Beck wischt diese Ideen als Illusionen vom Tisch, die nur darüber hinwegtäuschen sollen, dass die Politik schon längst ihre Gestaltungsmacht verloren hat. Er entlarvt die Lebenslüge der Neoliberalen, nach deren Auffassung man die Steuern und Abgaben nur weit genug senken müsse, um wieder Wachstum und Arbeit zu schaffen. Denn wie soll ein Land in einer Welt, in der das Kapital so beweglich ist, den Wettlauf um die günstigsten Rahmenbedingungen je gewinnen? Es wird immer einen noch billigeren Produktionsstandort geben.

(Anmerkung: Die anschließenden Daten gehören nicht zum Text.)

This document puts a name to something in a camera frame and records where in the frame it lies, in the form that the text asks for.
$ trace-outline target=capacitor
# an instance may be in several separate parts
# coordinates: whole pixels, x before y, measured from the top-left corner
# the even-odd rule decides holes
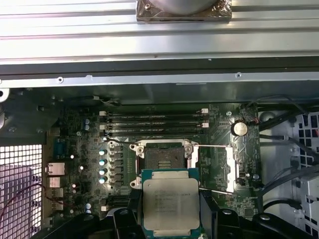
[[[104,149],[101,149],[101,150],[99,151],[99,155],[101,155],[101,156],[103,156],[103,155],[106,154],[106,153],[107,153],[107,151],[104,150]]]
[[[106,180],[107,180],[106,177],[100,178],[100,179],[99,179],[99,183],[100,183],[100,184],[103,184],[103,183],[106,182]]]
[[[85,208],[86,208],[86,209],[91,209],[91,207],[92,207],[91,204],[89,204],[89,203],[85,204]]]
[[[245,136],[248,133],[248,127],[244,122],[236,121],[232,124],[230,131],[234,136]]]
[[[107,173],[107,169],[106,168],[104,168],[104,169],[101,169],[100,171],[99,171],[99,174],[100,175],[104,175],[104,174],[106,174]]]
[[[107,160],[106,160],[106,159],[101,159],[101,160],[99,161],[99,164],[100,164],[101,166],[105,165],[106,163],[107,163]]]

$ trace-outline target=silver metal panel
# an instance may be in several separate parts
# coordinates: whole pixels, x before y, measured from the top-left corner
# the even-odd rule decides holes
[[[317,0],[233,0],[224,22],[137,23],[134,0],[0,3],[0,64],[319,55]]]

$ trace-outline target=gray cable
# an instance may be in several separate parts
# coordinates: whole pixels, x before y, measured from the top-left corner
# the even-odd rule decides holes
[[[291,99],[290,97],[288,96],[285,96],[285,95],[274,95],[274,96],[265,96],[265,97],[261,97],[261,98],[258,98],[250,103],[248,103],[248,105],[246,106],[246,108],[252,106],[253,104],[257,103],[257,102],[260,102],[260,101],[263,101],[263,100],[268,100],[268,99],[271,99],[271,98],[285,98],[287,99],[288,101],[290,101],[294,106],[296,106],[301,112],[303,112],[304,114],[308,115],[309,112],[303,108],[301,105],[297,104],[293,99]]]

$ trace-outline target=black cable
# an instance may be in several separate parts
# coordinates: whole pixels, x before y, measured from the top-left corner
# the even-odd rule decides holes
[[[309,107],[307,108],[307,110],[309,112],[318,112],[319,111],[319,107],[318,106],[314,106],[314,107]],[[296,117],[298,115],[301,115],[303,112],[299,111],[298,109],[296,110],[291,110],[288,112],[283,113],[282,115],[279,115],[277,117],[274,117],[266,122],[262,122],[259,125],[259,131],[264,131],[266,129],[270,129],[272,127],[275,127],[279,124],[281,124],[282,122],[285,122],[293,117]]]
[[[298,178],[298,177],[303,177],[305,175],[308,174],[312,174],[312,173],[316,173],[319,171],[319,165],[315,165],[312,167],[308,167],[308,168],[303,168],[301,170],[298,170],[295,173],[291,173],[289,175],[286,175],[284,177],[281,177],[279,179],[277,179],[276,181],[274,181],[271,185],[269,185],[268,187],[264,187],[261,191],[259,191],[257,193],[257,206],[258,206],[258,212],[259,213],[263,213],[263,196],[268,193],[269,191],[273,190],[274,188],[277,188],[278,186],[289,182],[292,179]]]
[[[281,170],[280,172],[278,172],[272,180],[270,180],[264,187],[268,187],[269,185],[271,185],[277,178],[279,178],[281,175],[283,175],[284,173],[292,170],[292,169],[296,169],[295,167],[290,167],[290,168],[284,168],[283,170]]]
[[[301,112],[303,112],[304,114],[308,115],[309,112],[304,108],[302,107],[301,105],[297,104],[293,99],[291,99],[290,97],[288,96],[285,96],[285,95],[274,95],[274,96],[266,96],[266,97],[261,97],[261,98],[258,98],[250,103],[248,103],[248,105],[245,107],[245,108],[248,108],[250,106],[252,106],[253,104],[257,103],[257,102],[260,102],[260,101],[263,101],[263,100],[267,100],[267,99],[271,99],[271,98],[285,98],[287,99],[288,101],[290,101],[297,109],[299,109]]]
[[[276,205],[276,204],[288,204],[290,207],[297,209],[297,210],[301,210],[302,206],[300,204],[300,202],[297,202],[293,199],[280,199],[280,200],[274,200],[272,202],[269,202],[267,204],[264,205],[264,210],[266,210],[267,208]]]
[[[264,134],[259,135],[259,137],[265,138],[265,139],[272,139],[272,140],[286,140],[288,142],[294,143],[300,149],[302,149],[304,152],[306,152],[307,155],[312,156],[316,162],[319,162],[319,155],[317,153],[313,152],[310,148],[308,148],[304,144],[300,143],[299,141],[295,140],[294,138],[288,137],[287,139],[285,139],[284,136],[279,136],[279,135],[270,136],[270,135],[264,135]]]

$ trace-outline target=mesh vent
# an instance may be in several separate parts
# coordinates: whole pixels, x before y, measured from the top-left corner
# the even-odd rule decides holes
[[[299,142],[312,149],[314,152],[319,152],[319,116],[318,113],[310,113],[308,116],[302,116],[302,123],[299,124]],[[301,168],[310,167],[314,158],[307,155],[305,151],[300,149]]]
[[[41,182],[42,145],[0,147],[0,215],[17,192]],[[28,239],[40,230],[41,187],[22,191],[5,209],[0,239]]]

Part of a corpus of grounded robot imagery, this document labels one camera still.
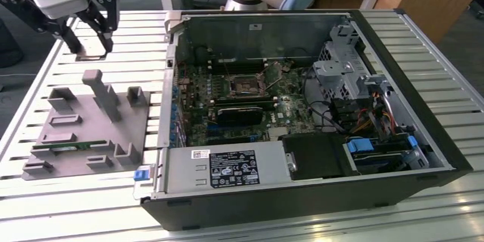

Gleichzeitig können immer weniger Menschen immer mehr Waren herstellen. Das Ende der Erwerbsgesellschaft kündigt sich an, in der die Arbeitskraft der Mehrheit nicht mehr gebraucht wird. Die Politik jedoch hat diesen Wandel verschlafen. Schlimmer noch: Sie verschließt weiter die Augen vor ihm. Für eine unionsgeführte Bundesregierung stellt sich, so Beck, demnach eigentlich nur noch eine Frage: „Wie steigert man scheitern?“

Becks Analyse der gegenwärtigen Lage ist nicht neu, doch in dieser Dichte ist sie beeindruckend, genauso wie die pointierte Rede, mit der er sie vorbringt. Überzeugend stellt er den Weg dar, der von der totalen Herrschaft des Kapitals über die demokratischen Gemeinwesen der Welt zur wachsenden Verarmung der Bürger und damit einer neuen Totalitarismus-Gefahr führt. Eine freiheitliche Gesellschaft, so Beck, braucht Vertrauen und Sicherheit, sonst suchen die Menschen ihr Heil wieder in den trügerischen Versprechen der Diktatur. Jedoch verbreitet er nie Pessimismus, sondern versteht es, mit seiner Begeisterung für eine kosmopolitische Zukunft Mut zur Veränderung zu verbreiten. Dass er hin und wieder eine Breitseite Ironie gegenüber der Politik einer Angela Merkel und eines Gerhard Schröder abschießt, erfrischt die Lektüre umso mehr.

Nur auf einem Weg, das macht Beck in seinem Buch deutlich, kann die Demokratie diesem Schicksal entrinnen und gleichzeitig ihre Gestaltungsmacht wiedergewinnen: durch internationale Kooperation. „Das Land braucht einen Perspektivwechsel, einen Horizontwechsel“, schreibt Beck und meint, dass die Deutschen nur vereint mit den anderen europäischen Nationen wieder ihre Handlungsfähigkeit erlangen können – dann nämlich, wenn sie durch ihre vereinte Verbraucher- und Nachfragemacht die Wirtschaft dazu zwingen, einen neuen globalen Vertrag zu unterzeichnen, mit verbindlichen Spielregeln für alle. Wie in Kafkas Märchen, so hofft Beck, werden die Deutschen diesen Blickwechsel vollziehen – zufällig und unbewusst zuerst, dann aber mit wachsendem Bewusstsein und Vertrauen. Eine andere Wahl haben sie auch nicht. Das zeigen schon die Parteien, die im Herbst zur Wahl stehen.